Despite my careful preparation, the day didn’t go as planned.
We had been bushwhacking for hours, in and out of drainages, up and over a ridge, when we were faced with yet another wall of thick, indestructible manzanita bushes. There was no clear path in sight; the trail we were supposed to come across was nowhere to be found. I was ready to accept defeat, sit down, and cry. Desert: 1, Mairin: 0.
Lucky for us, our instructor was not ready to accept that score. My frustration completely transparent, he turned to me and said “Sometimes it’s not about being perfect, you just need to be brave. Pick the path of least resistance and go for it.” I was thinking I had failed because the day wasn’t going according to the plan, but he was right. There wasn’t one right way to get to our destination. We couldn’t change the terrain, and we certainly couldn’t just give up and stay in that spot. We could, however, be brave.
Spreading our maps out on a rock, we put our heads together and came up with a plan. We chose a small peak on the map that, based on the contour lines, looked like a shark’s fin. After identifying the “landshark” in the distance we set out, determined to get there.
No matter what obstacle we encountered, from then on we continued to head towards the landshark. It was our decision to come up with a plan and stick to it that kept us moving forward, no matter how slowly.Reaching camp that night was one of the most rewarding feelings I have ever experienced. We were nowhere near our intended campsite, but we made it somewhere. We were tired, cold, and hungry, but we made it. We soldiered through one epic day and had the cuts and scrapes to show for it.

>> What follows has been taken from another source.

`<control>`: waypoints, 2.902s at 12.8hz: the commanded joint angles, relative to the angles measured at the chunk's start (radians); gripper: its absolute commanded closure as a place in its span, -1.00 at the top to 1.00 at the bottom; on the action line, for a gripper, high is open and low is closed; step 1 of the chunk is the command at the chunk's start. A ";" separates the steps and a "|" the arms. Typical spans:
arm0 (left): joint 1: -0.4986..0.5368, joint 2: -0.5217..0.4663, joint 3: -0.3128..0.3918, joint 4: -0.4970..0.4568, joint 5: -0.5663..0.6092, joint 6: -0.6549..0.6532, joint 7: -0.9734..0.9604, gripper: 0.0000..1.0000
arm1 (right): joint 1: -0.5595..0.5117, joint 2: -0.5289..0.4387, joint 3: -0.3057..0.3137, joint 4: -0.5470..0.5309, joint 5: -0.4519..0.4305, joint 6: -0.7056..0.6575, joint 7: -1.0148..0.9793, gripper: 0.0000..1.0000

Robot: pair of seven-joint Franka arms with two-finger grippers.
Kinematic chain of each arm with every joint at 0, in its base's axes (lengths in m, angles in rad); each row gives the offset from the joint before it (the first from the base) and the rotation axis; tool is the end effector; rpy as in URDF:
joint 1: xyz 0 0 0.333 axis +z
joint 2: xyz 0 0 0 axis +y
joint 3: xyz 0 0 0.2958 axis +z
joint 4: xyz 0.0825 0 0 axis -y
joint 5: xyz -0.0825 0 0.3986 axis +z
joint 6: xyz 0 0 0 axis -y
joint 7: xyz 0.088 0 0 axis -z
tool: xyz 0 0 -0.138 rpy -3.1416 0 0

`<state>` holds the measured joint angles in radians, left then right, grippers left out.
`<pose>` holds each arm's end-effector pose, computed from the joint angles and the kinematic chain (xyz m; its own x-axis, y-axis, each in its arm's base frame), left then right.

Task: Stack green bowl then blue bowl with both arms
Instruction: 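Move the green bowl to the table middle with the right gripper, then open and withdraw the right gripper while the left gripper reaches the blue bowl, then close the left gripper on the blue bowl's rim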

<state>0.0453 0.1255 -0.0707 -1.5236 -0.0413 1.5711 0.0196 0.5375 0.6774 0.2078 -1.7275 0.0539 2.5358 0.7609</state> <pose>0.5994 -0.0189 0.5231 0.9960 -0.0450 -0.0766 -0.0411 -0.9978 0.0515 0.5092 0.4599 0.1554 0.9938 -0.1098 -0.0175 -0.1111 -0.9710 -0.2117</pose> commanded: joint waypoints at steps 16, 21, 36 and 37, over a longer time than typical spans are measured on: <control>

As we sat around the stove devouring a massive pot of quinoa and beans, for the first time that day, I no longer felt like I wanted to cry. Instead, I felt brave, or at least braver than I had that morning when I set out, clinging to my compass like it was the only thing that could save me.
I realize that it seems too easy to write about how I can now accept my imperfections and go out into the world as a brave, risk-taking NOLS alumna. The reality is quite the opposite. Back in the frontcountry I still hesitate to raise my hand in class, unsure if what I have to say is up to the same caliber as my classmates. But every time I do speak up, I find my voice growing a little stronger.When I left Baja, I couldn’t bring home the constellations, the dolphins jumping out of the water, or the beautiful aspen trees. I carry my experience with me in the small acts of bravery I complete throughout each day.
Whether it’s signing up for a club that I never thought to join or sharing something I wrote with others, it’s the little triumphs that keep my semester close in my mind. It is these moments that remind me that in the end it’s about being brave—not perfect.